***** DATA
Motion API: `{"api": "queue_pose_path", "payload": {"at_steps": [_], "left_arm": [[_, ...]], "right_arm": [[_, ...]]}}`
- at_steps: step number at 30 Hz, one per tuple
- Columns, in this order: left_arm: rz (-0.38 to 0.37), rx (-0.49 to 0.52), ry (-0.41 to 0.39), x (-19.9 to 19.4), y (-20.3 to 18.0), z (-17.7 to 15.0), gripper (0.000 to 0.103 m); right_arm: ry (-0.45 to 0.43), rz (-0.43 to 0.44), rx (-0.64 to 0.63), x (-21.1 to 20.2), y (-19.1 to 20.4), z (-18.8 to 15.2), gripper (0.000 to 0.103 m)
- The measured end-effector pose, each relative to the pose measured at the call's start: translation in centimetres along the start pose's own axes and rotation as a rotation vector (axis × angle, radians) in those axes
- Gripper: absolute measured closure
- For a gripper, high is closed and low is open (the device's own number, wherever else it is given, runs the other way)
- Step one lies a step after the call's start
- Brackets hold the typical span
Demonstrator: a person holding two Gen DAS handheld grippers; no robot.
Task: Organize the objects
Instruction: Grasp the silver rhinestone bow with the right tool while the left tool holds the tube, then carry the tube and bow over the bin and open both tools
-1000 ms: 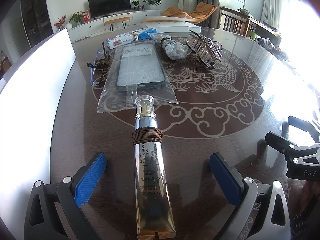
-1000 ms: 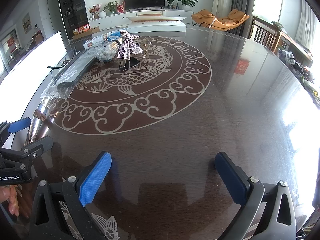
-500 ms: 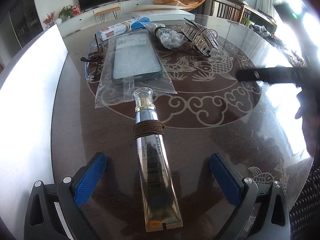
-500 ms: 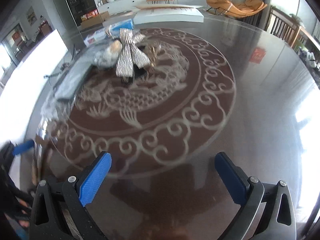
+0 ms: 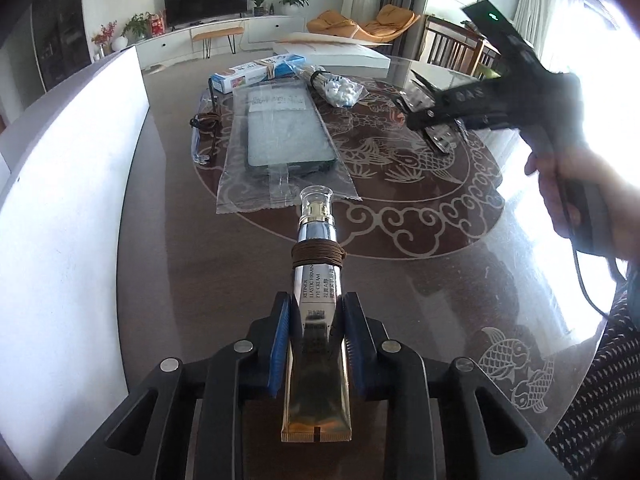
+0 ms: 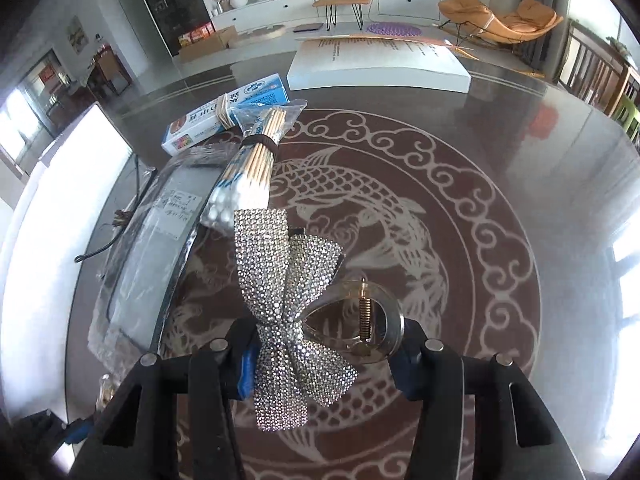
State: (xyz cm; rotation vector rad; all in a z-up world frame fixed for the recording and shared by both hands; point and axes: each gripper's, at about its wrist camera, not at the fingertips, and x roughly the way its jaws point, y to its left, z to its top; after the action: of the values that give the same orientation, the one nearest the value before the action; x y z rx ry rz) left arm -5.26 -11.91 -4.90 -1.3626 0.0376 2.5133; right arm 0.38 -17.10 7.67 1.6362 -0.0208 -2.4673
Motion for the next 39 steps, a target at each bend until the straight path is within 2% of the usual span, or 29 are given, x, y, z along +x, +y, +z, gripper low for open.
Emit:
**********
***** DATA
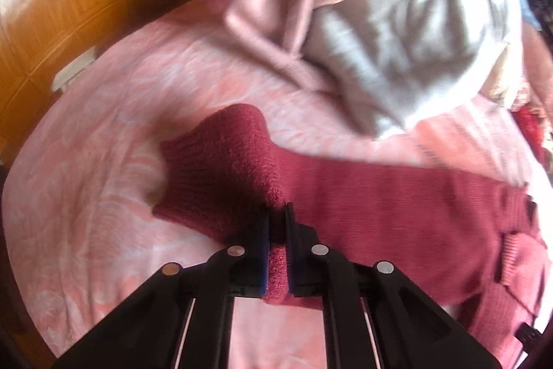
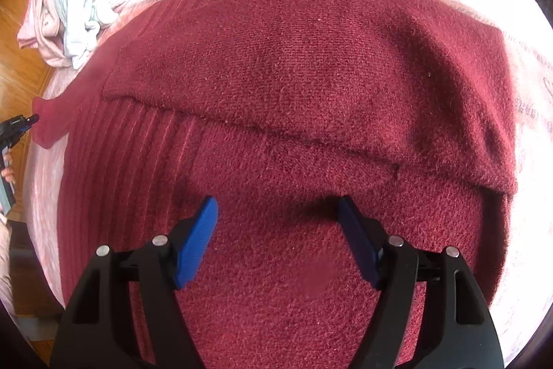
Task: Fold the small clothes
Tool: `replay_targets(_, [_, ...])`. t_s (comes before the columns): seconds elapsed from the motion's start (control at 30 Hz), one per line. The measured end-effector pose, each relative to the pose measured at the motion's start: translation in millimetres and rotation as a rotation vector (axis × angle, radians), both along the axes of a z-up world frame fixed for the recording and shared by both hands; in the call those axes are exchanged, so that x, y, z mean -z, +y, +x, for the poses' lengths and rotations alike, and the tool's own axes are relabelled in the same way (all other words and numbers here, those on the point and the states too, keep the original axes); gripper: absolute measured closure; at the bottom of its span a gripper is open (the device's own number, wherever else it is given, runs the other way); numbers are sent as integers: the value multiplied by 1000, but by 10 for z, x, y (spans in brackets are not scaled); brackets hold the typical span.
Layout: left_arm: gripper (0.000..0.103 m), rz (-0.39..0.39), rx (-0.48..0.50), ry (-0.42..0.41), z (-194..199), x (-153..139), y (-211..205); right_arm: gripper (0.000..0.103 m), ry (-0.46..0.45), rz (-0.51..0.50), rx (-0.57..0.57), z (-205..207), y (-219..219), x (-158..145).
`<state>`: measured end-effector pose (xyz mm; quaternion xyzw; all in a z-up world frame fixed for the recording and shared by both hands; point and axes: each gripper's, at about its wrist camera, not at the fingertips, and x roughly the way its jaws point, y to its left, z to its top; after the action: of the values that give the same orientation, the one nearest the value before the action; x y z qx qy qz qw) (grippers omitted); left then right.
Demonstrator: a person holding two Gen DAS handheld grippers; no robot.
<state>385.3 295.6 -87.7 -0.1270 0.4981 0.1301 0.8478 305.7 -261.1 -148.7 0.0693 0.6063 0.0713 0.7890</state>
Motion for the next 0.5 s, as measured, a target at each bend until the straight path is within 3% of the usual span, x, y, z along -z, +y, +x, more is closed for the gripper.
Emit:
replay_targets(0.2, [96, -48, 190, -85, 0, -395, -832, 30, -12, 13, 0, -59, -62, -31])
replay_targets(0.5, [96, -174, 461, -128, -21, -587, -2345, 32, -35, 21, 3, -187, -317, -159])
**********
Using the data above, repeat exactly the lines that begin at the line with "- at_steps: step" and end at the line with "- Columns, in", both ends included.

REPLY:
- at_steps: step number at 30 Hz, one per tuple
- Columns, in this order: left_arm: rz (-0.38 to 0.37), rx (-0.49 to 0.52), ry (-0.41 to 0.39), x (-19.9 to 19.4), y (-20.3 to 18.0), z (-17.7 to 15.0), gripper (0.000 to 0.103 m); right_arm: ry (-0.45 to 0.43), rz (-0.43 to 0.44), rx (-0.64 to 0.63), x (-21.1 to 20.2), y (-19.1 to 20.4), z (-18.8 to 15.2), gripper (0.000 to 0.103 m)

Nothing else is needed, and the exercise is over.